## What you are asked to do
All lines in the data bearing the string "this" should be identified and copied.

## The data
-.-.-

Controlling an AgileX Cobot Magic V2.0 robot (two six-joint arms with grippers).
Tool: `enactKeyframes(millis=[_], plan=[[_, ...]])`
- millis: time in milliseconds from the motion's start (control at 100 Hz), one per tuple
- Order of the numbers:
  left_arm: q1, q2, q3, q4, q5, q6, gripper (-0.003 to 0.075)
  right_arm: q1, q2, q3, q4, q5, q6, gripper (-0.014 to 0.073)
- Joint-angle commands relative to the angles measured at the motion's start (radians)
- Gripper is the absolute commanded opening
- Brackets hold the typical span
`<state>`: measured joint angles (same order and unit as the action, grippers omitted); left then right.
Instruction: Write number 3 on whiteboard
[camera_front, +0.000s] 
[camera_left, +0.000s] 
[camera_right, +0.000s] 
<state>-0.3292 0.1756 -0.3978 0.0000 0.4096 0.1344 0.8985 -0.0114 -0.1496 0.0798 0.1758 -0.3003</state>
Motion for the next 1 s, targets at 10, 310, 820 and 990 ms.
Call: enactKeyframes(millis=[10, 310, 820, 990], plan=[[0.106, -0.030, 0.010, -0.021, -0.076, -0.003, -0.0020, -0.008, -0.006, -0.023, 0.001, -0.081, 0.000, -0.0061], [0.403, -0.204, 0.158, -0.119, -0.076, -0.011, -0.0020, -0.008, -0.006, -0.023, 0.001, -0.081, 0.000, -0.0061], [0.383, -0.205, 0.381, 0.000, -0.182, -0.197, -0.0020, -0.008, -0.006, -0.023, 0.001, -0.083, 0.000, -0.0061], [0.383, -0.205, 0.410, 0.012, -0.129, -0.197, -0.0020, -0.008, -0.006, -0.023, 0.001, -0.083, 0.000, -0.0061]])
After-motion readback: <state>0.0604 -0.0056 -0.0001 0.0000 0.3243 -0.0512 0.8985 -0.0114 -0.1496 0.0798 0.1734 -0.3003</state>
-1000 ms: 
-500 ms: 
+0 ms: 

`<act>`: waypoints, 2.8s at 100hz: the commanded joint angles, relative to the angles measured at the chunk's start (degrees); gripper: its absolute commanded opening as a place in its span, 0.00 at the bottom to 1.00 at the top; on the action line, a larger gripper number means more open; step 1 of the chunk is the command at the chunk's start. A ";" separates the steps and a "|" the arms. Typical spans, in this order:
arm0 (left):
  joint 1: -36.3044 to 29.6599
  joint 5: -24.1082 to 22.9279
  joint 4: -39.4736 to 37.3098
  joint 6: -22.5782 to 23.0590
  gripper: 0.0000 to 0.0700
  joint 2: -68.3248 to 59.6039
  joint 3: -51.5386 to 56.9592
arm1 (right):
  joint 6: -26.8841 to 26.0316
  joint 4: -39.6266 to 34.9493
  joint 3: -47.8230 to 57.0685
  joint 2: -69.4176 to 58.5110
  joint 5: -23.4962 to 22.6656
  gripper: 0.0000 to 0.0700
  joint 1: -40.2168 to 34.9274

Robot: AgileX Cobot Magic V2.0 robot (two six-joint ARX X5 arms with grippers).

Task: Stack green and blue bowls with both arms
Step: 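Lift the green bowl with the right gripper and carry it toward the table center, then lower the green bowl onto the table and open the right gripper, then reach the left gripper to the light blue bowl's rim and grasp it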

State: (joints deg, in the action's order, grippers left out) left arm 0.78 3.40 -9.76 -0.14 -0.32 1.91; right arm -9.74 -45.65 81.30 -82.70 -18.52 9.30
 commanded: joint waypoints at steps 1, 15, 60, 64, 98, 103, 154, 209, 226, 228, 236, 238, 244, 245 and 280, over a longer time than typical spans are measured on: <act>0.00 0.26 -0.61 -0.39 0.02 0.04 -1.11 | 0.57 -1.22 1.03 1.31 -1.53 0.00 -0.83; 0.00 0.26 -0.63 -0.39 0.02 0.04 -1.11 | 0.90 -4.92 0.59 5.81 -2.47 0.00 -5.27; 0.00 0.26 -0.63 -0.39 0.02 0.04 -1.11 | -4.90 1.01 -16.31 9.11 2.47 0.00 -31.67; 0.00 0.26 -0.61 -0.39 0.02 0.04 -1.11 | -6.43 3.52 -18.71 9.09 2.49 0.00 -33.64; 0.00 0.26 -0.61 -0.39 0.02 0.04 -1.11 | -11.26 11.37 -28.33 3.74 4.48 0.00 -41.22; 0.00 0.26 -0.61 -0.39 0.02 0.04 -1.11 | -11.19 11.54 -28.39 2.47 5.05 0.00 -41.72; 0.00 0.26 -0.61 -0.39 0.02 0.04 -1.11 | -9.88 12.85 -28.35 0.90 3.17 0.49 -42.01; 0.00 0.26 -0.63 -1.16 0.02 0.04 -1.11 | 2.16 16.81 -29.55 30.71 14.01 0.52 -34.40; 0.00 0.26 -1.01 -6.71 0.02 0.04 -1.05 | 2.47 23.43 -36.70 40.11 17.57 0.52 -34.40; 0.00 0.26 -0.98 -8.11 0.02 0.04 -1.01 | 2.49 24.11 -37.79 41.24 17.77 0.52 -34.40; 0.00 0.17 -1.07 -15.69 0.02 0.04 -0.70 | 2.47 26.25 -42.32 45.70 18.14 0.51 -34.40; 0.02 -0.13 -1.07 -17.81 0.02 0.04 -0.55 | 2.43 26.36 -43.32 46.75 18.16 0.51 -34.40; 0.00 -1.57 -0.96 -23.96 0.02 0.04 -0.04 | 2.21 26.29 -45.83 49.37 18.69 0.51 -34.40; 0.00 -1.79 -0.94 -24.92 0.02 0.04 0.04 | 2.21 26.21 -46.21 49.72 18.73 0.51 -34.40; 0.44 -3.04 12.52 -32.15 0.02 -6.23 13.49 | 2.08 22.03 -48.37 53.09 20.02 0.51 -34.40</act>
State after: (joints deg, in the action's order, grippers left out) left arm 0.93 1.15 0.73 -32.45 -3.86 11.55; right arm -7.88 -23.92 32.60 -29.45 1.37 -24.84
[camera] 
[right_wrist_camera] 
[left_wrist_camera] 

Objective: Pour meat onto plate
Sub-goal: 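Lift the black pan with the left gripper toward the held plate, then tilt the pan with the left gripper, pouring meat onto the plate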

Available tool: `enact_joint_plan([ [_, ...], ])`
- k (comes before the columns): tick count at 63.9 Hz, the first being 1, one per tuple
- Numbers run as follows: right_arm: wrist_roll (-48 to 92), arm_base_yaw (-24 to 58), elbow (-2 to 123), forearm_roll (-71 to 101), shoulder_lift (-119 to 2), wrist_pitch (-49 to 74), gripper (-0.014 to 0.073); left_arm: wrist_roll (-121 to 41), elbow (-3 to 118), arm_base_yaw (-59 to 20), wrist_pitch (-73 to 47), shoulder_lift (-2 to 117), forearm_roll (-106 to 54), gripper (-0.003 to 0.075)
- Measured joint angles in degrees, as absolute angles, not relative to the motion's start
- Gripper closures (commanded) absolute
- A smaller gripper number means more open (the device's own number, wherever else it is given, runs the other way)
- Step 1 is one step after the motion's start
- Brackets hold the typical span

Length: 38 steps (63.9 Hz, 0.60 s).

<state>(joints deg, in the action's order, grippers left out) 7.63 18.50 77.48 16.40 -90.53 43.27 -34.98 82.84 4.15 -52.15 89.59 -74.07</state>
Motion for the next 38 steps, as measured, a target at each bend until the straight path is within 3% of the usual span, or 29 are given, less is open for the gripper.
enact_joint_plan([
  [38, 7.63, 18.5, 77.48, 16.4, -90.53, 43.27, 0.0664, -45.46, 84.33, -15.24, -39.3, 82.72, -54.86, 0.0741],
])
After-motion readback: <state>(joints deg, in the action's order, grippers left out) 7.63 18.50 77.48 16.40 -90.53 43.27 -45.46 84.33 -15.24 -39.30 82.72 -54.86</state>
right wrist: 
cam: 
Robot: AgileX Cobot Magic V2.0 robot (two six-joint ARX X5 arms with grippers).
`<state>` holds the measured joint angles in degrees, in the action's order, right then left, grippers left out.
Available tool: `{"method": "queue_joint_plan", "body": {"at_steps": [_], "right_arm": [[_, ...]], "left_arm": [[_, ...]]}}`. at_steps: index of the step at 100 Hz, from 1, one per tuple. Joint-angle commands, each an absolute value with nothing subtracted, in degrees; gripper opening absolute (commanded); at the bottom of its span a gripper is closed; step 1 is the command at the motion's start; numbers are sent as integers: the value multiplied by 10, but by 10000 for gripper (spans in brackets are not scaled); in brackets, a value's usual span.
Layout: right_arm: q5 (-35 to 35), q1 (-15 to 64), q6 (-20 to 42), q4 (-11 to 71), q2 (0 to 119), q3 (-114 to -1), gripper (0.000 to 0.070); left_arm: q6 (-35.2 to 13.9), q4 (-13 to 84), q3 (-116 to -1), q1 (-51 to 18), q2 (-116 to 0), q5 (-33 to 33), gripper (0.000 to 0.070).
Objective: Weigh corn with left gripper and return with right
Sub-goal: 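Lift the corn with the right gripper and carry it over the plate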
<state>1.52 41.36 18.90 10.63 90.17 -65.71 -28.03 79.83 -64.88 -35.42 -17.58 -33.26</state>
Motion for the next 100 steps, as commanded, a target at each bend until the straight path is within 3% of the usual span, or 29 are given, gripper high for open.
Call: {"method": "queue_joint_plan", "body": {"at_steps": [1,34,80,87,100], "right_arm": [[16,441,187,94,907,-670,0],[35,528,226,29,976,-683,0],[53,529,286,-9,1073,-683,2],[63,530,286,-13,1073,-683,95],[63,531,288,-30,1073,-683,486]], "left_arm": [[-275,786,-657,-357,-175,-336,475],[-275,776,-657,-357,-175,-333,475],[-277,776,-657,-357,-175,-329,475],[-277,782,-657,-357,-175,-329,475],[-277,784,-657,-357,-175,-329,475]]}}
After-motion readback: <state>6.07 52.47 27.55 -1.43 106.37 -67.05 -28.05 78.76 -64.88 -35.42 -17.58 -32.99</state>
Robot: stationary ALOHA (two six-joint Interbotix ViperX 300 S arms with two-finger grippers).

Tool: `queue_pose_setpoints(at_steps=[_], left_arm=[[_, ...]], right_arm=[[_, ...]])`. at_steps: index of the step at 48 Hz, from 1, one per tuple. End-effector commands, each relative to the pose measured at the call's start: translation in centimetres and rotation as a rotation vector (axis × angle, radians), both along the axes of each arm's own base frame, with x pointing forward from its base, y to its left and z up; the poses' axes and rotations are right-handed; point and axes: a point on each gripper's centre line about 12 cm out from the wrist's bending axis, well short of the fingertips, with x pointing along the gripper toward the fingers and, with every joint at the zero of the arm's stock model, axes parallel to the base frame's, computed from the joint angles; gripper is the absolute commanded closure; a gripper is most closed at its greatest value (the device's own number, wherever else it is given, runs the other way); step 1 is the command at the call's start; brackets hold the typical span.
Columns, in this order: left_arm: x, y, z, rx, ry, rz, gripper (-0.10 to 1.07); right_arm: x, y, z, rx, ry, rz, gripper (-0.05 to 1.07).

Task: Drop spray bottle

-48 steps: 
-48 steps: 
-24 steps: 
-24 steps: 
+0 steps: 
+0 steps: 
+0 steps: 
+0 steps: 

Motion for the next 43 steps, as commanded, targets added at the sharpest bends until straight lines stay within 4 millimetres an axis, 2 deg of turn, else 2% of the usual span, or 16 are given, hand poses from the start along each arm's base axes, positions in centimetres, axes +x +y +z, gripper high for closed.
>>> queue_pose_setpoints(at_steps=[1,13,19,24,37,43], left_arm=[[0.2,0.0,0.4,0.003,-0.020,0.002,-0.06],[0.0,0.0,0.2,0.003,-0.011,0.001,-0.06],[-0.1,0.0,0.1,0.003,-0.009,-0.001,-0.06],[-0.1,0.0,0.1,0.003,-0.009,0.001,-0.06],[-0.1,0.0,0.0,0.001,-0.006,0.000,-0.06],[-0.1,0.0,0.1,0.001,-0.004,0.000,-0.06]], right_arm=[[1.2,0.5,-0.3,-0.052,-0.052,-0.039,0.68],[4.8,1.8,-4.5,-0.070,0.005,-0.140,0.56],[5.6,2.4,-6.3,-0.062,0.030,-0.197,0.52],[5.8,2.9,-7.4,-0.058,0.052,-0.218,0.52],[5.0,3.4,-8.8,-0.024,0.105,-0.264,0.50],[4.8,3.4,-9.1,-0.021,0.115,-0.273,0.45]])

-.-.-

## Answer
`<act>`: waypoints, 2.8s at 100hz: the commanded joint angles, relative to the angles measured at the chunk's start (degrees); gripper: its absolute commanded opening as a place in its span, 0.00 at the bottom to 1.00 at the top; on the action line, a larger gripper number means more open; step 1 of the chunk is the command at the chunk's start. A ";" separates the steps and a "|" the arms. Typical spans, in this order:
Columns, in this order: left_arm: x, y, z, rx, ry, rz, gripper (-0.10 to 1.07); right_arm: x, y, z, rx, ry, rz, gripper (-0.05 to 1.07).

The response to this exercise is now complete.